Think about the season that Bradley Beal has had. After all of the hype, after all of the hope, and after all of the promise, he entered the season with an injured lower back. It is a debilitating injury that can truly affect your mental well-being. Your back and core control every aspect of your body, and when it’s injured, it can take you into dark places. Not saying that that happened for Beal, but speaking from experience.

And then he rolls his ankle in front of the crowd against the New York Knicks. Another mental blow on top of a physical blow as he is simply looking to jumpstart his season and start the integration process alongside Devin Booker and Kevin Durant.

He returns, and he’s playing well. The Suns are winning ball games. From the time he returned to the game against the Indiana Pacers, he’s averaging 19.1 points and 14.9 shot attempts. Doesn’t sound like someone who is disengaged to me. He is playing third fiddle on a highly potent offense.

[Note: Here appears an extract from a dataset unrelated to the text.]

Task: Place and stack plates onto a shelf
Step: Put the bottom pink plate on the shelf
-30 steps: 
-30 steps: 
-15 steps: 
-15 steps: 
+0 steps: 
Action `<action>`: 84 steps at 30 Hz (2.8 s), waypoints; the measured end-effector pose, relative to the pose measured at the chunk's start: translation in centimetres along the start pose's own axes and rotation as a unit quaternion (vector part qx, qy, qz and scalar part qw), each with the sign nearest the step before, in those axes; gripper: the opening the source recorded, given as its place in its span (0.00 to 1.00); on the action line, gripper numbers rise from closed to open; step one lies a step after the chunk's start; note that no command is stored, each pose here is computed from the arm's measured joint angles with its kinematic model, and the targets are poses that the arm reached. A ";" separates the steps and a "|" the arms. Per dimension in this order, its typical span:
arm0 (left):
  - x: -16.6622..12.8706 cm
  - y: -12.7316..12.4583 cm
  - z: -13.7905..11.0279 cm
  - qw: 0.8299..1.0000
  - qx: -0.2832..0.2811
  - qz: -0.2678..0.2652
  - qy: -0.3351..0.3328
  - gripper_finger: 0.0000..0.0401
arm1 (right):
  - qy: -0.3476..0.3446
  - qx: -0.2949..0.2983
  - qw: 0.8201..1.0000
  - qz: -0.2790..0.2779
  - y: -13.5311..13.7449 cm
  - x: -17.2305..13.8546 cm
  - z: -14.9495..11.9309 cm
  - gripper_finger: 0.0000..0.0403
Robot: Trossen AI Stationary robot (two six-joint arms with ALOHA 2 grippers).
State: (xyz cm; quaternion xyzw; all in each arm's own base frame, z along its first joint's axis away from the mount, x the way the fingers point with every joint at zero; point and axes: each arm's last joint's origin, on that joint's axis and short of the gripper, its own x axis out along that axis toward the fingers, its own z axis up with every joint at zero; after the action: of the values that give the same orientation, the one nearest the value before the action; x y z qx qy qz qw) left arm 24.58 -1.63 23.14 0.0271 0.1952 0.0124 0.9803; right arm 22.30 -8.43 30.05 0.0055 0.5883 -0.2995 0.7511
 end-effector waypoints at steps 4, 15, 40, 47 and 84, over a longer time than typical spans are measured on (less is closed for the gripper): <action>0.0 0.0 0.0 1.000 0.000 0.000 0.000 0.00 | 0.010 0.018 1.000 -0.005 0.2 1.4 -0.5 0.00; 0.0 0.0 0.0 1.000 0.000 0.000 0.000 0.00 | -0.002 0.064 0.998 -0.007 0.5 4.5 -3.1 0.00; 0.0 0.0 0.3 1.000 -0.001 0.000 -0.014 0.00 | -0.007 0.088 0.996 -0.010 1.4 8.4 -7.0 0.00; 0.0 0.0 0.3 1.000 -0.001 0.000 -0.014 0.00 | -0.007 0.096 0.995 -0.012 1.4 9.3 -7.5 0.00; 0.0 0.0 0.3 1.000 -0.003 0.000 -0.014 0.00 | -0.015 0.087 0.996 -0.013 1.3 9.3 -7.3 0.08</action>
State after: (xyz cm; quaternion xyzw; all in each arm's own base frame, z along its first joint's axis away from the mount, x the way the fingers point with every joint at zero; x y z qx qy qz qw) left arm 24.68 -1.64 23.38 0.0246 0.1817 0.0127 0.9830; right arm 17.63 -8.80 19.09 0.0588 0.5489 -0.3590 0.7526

There have been no snide remarks or frustrating comments about being the third wheel. It’s an area that Bradley Beal is enjoying, it appears.

Then he takes an offensive foul off of Myles Turner’s elbow and cracks his nose open. Nasal fracture, clunky mask, another injury.

So yeah, Beal has had a rough few games since then. Prior to the Nets game, the Suns lost to the Magic. Beal was 4-of-13 from the field, had 9 points, and was 0-of-5 from three-point range. Perhaps that is the only game Perkins researched in preparation for the Suns v. Nets.

Beal is now going through it. He is shooting 12.5% from three on 24 attempts in four games with the mask. Side note, he was raked across the face again last night against the Hawks, a game where he went 0-of-7 from deep. So this road trip has been rough on the peak of Brad.

Back to the initial point. Beal isn’t disengaged but that isn’t to say that he couldn’t be doing more on the offense end, especially in the fourth quarter. I’m talking shot attempts. I’m talking about movement. That is where Perk is right.

We see this across the NBA, and it’s not just unique to the Suns. For the first three quarters of a game, teams play a certain way, utilizing fluidity and pace to dictate their offense. But when the game starts to become close late, they resort to isolation basketball. Certain players are getting paid an exorbitant amount of money to execute, and it is these moments in which they earn that paycheck.

Obviously, one disadvantage of this is it takes other players out of the game, both literally and from a feel standpoint.

Yes, even the Boston Celtics have this problem. Go ahead and watch them. It becomes the Jason Tatum and Jaylen Brown Show as they begin taking turns on step-back threes late in games. No team with stars is impervious to this type of basketball.

Something that could improve is more off-ball movement from Brad Beal.

He is not the primary facilitator in the fourth quarter, or even the secondary. It is Devin Booker and Kevin Durant who are executing the offense. But when they start to get into isolation mode, outside of setting high screens off of Nurkic, there isn’t much movement off the ball.

This is where Bradley Beal can feast.

He’s quick, he’s athletic, and he possesses a physicality that allows him to win one-on-one matchups off ball. It is something that we would like to see more of. Off ball Beal, hustling and disrupting defensive sets. It might shade a defender away from Booker or Durant, who will eventually take the shot, or it could set him up to come off of a back screen for a wide-open three or cutting baseline for an easy two.

That’s a solution to many problems and would quite the rumblings of ESPN crews desperate for narratives.